In order to get more familiar with the science behind it all, let us get familiar with the crucial terms and sub fields of the machine learning vocabulary:
Dataset is a collection of training examples which are rows of data that machine learning models are to be trained on. The examples in the dataset may be labelled or unlabeled.
Label is the feature from the data that we want to predict. Label can be predicted in supervised learning through training of the machine on labelled data. Examples in labelled data consist of features and a label.
The dataset is divided into different portions called training and testing data. Training is the process of making the ML model learn good values from the training data.
Testing is performed only once when training of model is completed. After a machine has been trained on the training data, it is tested by only extracting the features from test data and predicting the labels of test examples features.
Accuracy is the measure of how correctly the model has predicted the test data labels. It is obtained simply by dividing the total number of correctly predicted observations to the total number of test observations.
Loss, also known as cost, is a measure of how much the predictions made by model vary from the original labels.

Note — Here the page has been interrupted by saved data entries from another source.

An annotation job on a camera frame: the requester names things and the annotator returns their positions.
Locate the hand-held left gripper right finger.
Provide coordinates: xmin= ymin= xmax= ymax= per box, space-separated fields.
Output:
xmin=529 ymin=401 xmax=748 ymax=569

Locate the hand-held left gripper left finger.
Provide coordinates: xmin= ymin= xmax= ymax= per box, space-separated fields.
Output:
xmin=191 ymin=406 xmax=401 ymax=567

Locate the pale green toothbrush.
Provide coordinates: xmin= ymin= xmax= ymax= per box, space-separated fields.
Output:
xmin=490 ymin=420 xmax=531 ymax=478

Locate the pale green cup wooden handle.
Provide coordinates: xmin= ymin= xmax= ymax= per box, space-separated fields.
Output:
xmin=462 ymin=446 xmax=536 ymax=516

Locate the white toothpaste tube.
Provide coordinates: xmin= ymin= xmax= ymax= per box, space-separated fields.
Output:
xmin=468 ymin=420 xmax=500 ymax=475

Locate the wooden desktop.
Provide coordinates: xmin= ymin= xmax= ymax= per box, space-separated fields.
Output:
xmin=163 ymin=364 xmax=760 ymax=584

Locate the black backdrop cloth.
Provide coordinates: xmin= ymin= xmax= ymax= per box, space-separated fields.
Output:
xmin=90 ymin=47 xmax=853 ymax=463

The value of loss is inversely proportional to the performance of the model. Loss is generally measured through a loss function which is chosen based upon specific machines learning techniques.

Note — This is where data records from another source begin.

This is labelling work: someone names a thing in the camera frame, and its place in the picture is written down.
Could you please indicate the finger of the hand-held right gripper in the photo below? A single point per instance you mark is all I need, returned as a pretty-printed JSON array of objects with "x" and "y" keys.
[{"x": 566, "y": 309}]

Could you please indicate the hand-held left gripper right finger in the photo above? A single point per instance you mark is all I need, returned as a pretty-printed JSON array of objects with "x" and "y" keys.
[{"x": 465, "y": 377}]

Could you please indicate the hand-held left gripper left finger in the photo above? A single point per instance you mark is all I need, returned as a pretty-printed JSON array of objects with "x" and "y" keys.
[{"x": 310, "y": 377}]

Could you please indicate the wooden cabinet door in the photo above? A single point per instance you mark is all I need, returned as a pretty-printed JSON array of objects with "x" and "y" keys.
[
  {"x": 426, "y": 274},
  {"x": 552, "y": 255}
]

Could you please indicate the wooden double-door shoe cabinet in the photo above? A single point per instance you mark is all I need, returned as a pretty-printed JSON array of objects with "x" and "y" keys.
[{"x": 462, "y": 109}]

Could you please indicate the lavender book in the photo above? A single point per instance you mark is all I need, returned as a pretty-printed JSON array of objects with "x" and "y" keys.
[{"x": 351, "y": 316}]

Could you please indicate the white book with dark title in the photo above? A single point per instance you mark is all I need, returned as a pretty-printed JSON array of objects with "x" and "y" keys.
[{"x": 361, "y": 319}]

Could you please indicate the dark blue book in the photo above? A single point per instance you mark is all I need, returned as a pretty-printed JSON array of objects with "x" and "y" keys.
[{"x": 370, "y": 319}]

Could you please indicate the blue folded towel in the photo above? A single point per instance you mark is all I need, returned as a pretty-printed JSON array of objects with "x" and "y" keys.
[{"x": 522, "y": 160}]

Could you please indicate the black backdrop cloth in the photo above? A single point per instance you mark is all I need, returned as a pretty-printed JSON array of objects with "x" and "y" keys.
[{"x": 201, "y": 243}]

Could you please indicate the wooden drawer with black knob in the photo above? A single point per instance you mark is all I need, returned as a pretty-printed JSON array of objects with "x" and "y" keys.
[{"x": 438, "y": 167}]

Epoch can be defined as the number of times the ML algorithm has been passed over the entire training data. Increasing these number of iterations too much can result in a badly generalizing model.

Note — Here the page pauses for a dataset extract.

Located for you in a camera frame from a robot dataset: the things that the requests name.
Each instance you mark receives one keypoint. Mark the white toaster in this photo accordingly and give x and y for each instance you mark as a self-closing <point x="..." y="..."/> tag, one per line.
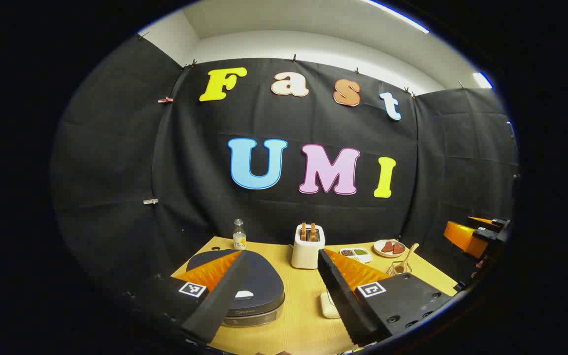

Supervised learning is a subcategory of machine learning that makes use of labeled data to train its models and then make predictions accurately. The main objective behind supervised learning is to correctly predict the labels of new input data presented to the model. The two major subcategories of supervised learning are classification and regression.
Unsupervised learning is the counterpart supervised learning in which models run on their own without any kind of supervision. It uses unlabeled data and extracts new information out of data which was previously unknown by reading the characteristics of data. Clustering and Principal component analysis are the major kinds of unsupervised data.
Regression is a supervised learning technique used for predicting continuous valued outcomes. It consists of an outcome variable on Y axis with several predictor variables on the X axis and plots equations having Y as a function of X. Two major types of regression include linear and logistic regression. Predicting pricing trends is an example of regression.